How to complete this task » Take the listing below and write it out again exactly, skipping any picture that it holds.

Excerpted data »

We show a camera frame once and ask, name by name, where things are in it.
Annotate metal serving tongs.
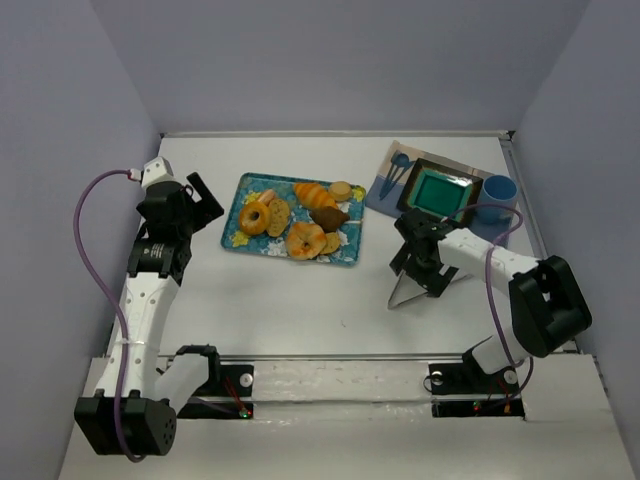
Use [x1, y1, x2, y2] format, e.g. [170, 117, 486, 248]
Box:
[387, 267, 464, 311]

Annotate orange twisted ring bread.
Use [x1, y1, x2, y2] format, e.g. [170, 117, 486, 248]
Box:
[285, 222, 327, 261]

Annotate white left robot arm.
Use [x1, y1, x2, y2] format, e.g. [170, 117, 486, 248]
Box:
[73, 168, 233, 463]

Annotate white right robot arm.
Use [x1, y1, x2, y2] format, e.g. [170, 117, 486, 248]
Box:
[390, 208, 592, 390]

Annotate brown bread slice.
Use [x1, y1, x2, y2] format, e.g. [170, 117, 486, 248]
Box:
[266, 198, 291, 238]

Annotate tan bread slice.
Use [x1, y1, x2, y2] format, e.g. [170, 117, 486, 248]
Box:
[320, 232, 341, 255]

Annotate dark brown chocolate bread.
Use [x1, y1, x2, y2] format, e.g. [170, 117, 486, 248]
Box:
[310, 206, 350, 233]

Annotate small pale round roll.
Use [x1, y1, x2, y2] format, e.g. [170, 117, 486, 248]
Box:
[257, 189, 277, 206]

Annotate blue cloth placemat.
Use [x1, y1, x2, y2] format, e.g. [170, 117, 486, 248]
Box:
[365, 141, 519, 241]

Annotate green square plate dark rim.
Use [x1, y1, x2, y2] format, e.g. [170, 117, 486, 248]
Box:
[396, 159, 484, 226]

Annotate blue plastic fork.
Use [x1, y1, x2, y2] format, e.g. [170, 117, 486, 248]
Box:
[379, 153, 399, 199]

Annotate blue floral serving tray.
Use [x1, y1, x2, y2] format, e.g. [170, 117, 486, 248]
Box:
[220, 172, 366, 267]

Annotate small round tan bun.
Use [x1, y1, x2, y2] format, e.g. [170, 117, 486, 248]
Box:
[328, 181, 353, 202]

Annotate orange striped croissant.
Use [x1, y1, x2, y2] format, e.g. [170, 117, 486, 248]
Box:
[293, 182, 338, 210]

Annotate blue plastic cup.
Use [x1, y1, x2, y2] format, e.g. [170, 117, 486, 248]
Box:
[476, 175, 519, 224]

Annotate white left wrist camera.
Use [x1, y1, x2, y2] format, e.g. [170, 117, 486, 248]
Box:
[141, 156, 175, 191]

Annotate glazed ring donut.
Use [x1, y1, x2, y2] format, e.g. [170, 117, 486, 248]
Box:
[238, 201, 271, 236]

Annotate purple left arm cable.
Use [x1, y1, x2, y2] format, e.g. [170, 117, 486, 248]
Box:
[73, 169, 149, 464]

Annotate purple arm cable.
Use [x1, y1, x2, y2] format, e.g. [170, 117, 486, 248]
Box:
[73, 169, 149, 464]
[442, 202, 535, 396]

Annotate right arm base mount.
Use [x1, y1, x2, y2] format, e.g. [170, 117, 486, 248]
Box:
[423, 354, 525, 418]

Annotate metal rail bar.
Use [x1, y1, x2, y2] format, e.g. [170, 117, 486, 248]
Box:
[220, 353, 462, 362]

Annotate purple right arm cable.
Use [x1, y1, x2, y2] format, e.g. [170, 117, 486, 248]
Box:
[442, 202, 535, 396]

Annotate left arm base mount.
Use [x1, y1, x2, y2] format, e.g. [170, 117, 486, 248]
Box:
[171, 345, 255, 420]

Solution for this task »
We show a camera frame once and ask, name by name, where things are in it.
Annotate metal serving tongs.
Use [x1, y1, x2, y2] format, e.g. [170, 117, 486, 248]
Box:
[387, 267, 464, 311]

Annotate orange twisted ring bread.
Use [x1, y1, x2, y2] format, e.g. [170, 117, 486, 248]
Box:
[285, 222, 327, 261]

Annotate white left robot arm.
Use [x1, y1, x2, y2] format, e.g. [170, 117, 486, 248]
Box:
[73, 168, 233, 463]

Annotate white right robot arm.
Use [x1, y1, x2, y2] format, e.g. [170, 117, 486, 248]
Box:
[390, 208, 592, 390]

Annotate brown bread slice.
Use [x1, y1, x2, y2] format, e.g. [170, 117, 486, 248]
Box:
[266, 198, 291, 238]

Annotate tan bread slice.
Use [x1, y1, x2, y2] format, e.g. [170, 117, 486, 248]
Box:
[320, 232, 341, 255]

Annotate dark brown chocolate bread.
Use [x1, y1, x2, y2] format, e.g. [170, 117, 486, 248]
Box:
[310, 206, 350, 233]

Annotate small pale round roll.
Use [x1, y1, x2, y2] format, e.g. [170, 117, 486, 248]
Box:
[257, 189, 277, 206]

Annotate blue cloth placemat.
Use [x1, y1, x2, y2] format, e.g. [170, 117, 486, 248]
Box:
[365, 141, 519, 241]

Annotate green square plate dark rim.
Use [x1, y1, x2, y2] format, e.g. [170, 117, 486, 248]
Box:
[396, 159, 484, 226]

Annotate blue plastic fork.
Use [x1, y1, x2, y2] format, e.g. [170, 117, 486, 248]
Box:
[379, 153, 399, 199]

Annotate blue floral serving tray.
Use [x1, y1, x2, y2] format, e.g. [170, 117, 486, 248]
Box:
[220, 172, 366, 267]

Annotate small round tan bun.
Use [x1, y1, x2, y2] format, e.g. [170, 117, 486, 248]
Box:
[328, 181, 353, 202]

Annotate orange striped croissant.
Use [x1, y1, x2, y2] format, e.g. [170, 117, 486, 248]
Box:
[293, 182, 338, 210]

Annotate blue plastic cup.
Use [x1, y1, x2, y2] format, e.g. [170, 117, 486, 248]
Box:
[476, 175, 519, 224]

Annotate white left wrist camera.
Use [x1, y1, x2, y2] format, e.g. [170, 117, 486, 248]
Box:
[141, 156, 175, 191]

Annotate glazed ring donut.
Use [x1, y1, x2, y2] format, e.g. [170, 117, 486, 248]
Box:
[238, 201, 271, 236]

Annotate purple left arm cable.
Use [x1, y1, x2, y2] format, e.g. [170, 117, 486, 248]
Box:
[73, 169, 149, 464]

Annotate purple arm cable.
Use [x1, y1, x2, y2] format, e.g. [170, 117, 486, 248]
Box:
[73, 169, 149, 464]
[442, 202, 535, 396]

Annotate right arm base mount.
Use [x1, y1, x2, y2] format, e.g. [170, 117, 486, 248]
Box:
[423, 354, 525, 418]

Annotate metal rail bar.
Use [x1, y1, x2, y2] format, e.g. [170, 117, 486, 248]
Box:
[220, 353, 462, 362]

Annotate purple right arm cable.
Use [x1, y1, x2, y2] format, e.g. [170, 117, 486, 248]
Box:
[442, 202, 535, 396]

Annotate left arm base mount.
Use [x1, y1, x2, y2] format, e.g. [170, 117, 486, 248]
Box:
[171, 345, 255, 420]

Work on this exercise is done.